The Act of State Doctrine is a legal principle that restricts courts within one country from examining or invalidating the official acts carried out by a foreign government within its own borders. This means if a foreign sovereign government takes an action—such as passing a law, seizing property, or entering into contracts—domestic courts will generally avoid questioning the legality or validity of those acts. The doctrine is rooted in respect for national sovereignty, preventing judicial interference in the internal affairs of other nations.

Why It Matters

This doctrine plays a crucial role in maintaining international comity and diplomatic relations. Without it, courts might become arenas for political disputes, potentially straining relationships between states. By deferring to the sovereignty of other nations, it helps ensure that judicial decisions do not inadvertently interfere with foreign policy or provoke diplomatic conflicts.

Moreover, it provides legal certainty for individuals and businesses engaging in international transactions, as they understand that courts will not second-guess the official acts of foreign governments. This helps maintain stability in international law and commerce.

Act of State Doctrine vs. Sovereign Immunity

While both doctrines protect foreign states from certain legal actions, they serve different purposes. Sovereign immunity shields foreign states from being sued in domestic courts without consent, focusing on jurisdictional immunity. In contrast, the Act of State Doctrine concerns the non-justiciability of the validity of a foreign sovereign’s official acts within its own territory, even when a court has jurisdiction.

Understanding this distinction is important because a court might have jurisdiction over a foreign state but still decline to examine the validity of its sovereign acts due to the Act of State Doctrine.

Real-World Examples

One notable example is the U.S. Supreme Court case Banco Nacional de Cuba v. Sabbatino (1964). Here, the Court refused to question the Cuban government's expropriation of property within Cuba, applying the Act of State Doctrine despite the property being owned by a U.S. citizen. This case highlighted the doctrine’s role in respecting foreign sovereign acts and avoiding judicial interference in foreign affairs.

Another example includes disputes involving nationalization of assets by foreign governments, where courts often invoke the doctrine to avoid adjudicating the legality of such sovereign acts.

Common Misconceptions

A common misconception is that the Act of State Doctrine applies universally without exceptions. However, some jurisdictions recognize exceptions, especially when the foreign government's acts violate fundamental international norms or human rights. Additionally, the doctrine typically applies only to acts within the foreign sovereign's own territory, not to extraterritorial acts.

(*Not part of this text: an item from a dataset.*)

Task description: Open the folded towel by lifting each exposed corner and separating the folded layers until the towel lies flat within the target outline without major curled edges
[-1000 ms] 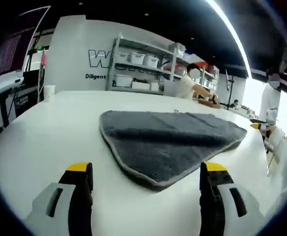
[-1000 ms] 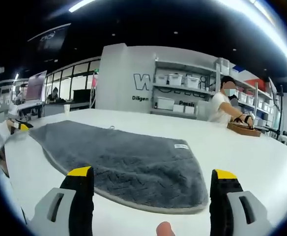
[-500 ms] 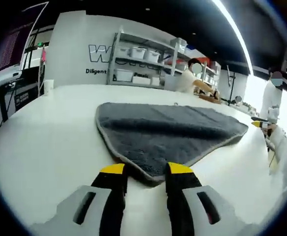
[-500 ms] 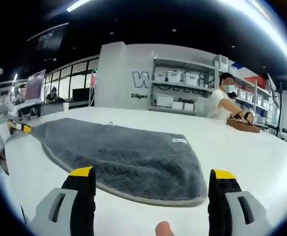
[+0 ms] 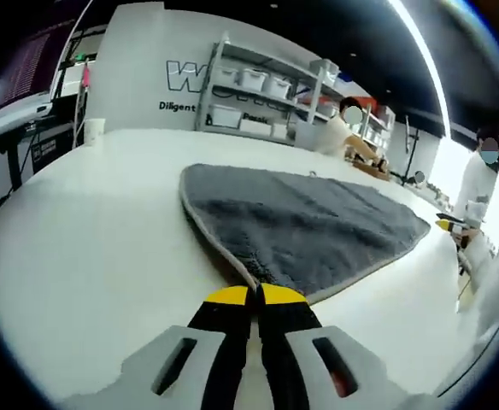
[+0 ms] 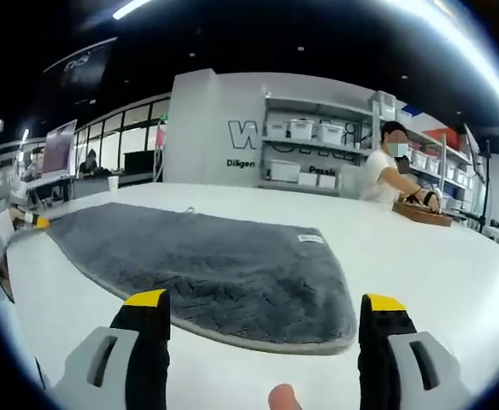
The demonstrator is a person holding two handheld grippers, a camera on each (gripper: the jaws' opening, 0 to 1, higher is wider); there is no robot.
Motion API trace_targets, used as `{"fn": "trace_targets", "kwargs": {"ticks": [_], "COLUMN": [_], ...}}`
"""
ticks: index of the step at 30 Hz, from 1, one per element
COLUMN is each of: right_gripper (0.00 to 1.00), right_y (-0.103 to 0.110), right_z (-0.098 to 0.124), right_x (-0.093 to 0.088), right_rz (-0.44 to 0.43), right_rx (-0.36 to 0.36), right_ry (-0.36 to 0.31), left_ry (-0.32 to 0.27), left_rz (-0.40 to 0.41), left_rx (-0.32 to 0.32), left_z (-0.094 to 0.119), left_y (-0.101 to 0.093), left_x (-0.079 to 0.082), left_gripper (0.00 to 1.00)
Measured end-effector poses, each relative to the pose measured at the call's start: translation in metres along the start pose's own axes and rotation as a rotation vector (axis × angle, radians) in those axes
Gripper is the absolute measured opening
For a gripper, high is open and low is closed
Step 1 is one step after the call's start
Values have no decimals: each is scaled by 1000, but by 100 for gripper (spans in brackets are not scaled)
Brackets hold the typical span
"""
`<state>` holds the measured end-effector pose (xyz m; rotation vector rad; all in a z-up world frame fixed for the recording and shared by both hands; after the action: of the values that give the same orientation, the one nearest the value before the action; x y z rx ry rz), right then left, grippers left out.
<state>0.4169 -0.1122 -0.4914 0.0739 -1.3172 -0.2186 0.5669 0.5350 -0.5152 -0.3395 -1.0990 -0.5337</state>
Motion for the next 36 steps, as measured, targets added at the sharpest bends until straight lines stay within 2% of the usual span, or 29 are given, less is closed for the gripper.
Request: {"fn": "trace_targets", "kwargs": {"ticks": [6, 9, 12, 14, 16, 17, 20, 21, 24, 27, 30, 36], "right_gripper": [91, 91, 91, 91, 91, 92, 94, 94, 95, 96, 95, 96], "right_y": [1, 2, 4, 3, 3, 4, 6, 7, 9, 12, 15, 18], "right_z": [-1, -3, -3, -1, 0, 0, 0, 0, 0, 1, 3, 6], "right_x": [0, 1, 4, 8, 11, 13, 17, 19, 22, 25, 30, 35], "right_rz": [7, 10, 13, 13, 12, 10, 20, 23, 32, 49, 79, 121], "right_rx": [-6, 0, 17, 26, 32, 32, 31, 31, 38, 51, 64, 72], "right_ry": [7, 13, 20, 21, 24, 29, 51, 55, 76, 120, 160, 220], "left_ry": [5, 1, -13, -8, 27, 41, 55, 55, 44, 50, 81, 115], "left_rz": [10, -21, -33, -34, -45, -85, -129, -133, -126, -126, -152, -162], "left_rx": [-6, -3, 36, 68, 101, 106, 103, 101, 82, 66, 61, 25], "left_z": [8, 9, 14, 18, 23, 26, 31, 32, 36, 39, 41, 42], "left_y": [-1, 1, 6, 8, 8, 7, 0, -2, -6, -11, -17, -22], "left_x": [-6, -5, -1, 3, 6, 9, 18, 21, 28, 33, 36, 39], "left_gripper": [2, 5, 15, 28, 36, 39, 52, 58, 68, 76, 83, 91]}}
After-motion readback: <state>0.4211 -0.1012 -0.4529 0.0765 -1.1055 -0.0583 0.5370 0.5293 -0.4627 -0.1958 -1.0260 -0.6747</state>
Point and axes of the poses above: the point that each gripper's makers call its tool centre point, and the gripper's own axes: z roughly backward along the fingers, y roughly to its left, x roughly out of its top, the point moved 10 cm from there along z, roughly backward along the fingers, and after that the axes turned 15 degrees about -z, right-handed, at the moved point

Another misunderstanding is that the doctrine absolves foreign governments from all accountability. In reality, it limits the role of domestic courts but does not prevent political or diplomatic remedies or international arbitration.

Summary

The Act of State Doctrine is a fundamental principle that helps balance respect for national sovereignty with the functions of domestic courts. It prevents courts from questioning the validity of foreign sovereign acts within their own territory, thus supporting international comity, stability, and diplomatic harmony.

Example

In the landmark case Banco Nacional de Cuba v. Sabbatino, the U.S. Supreme Court refused to question the Cuban government's expropriation of property within Cuba, applying the Act of State Doctrine to uphold respect for foreign sovereignty.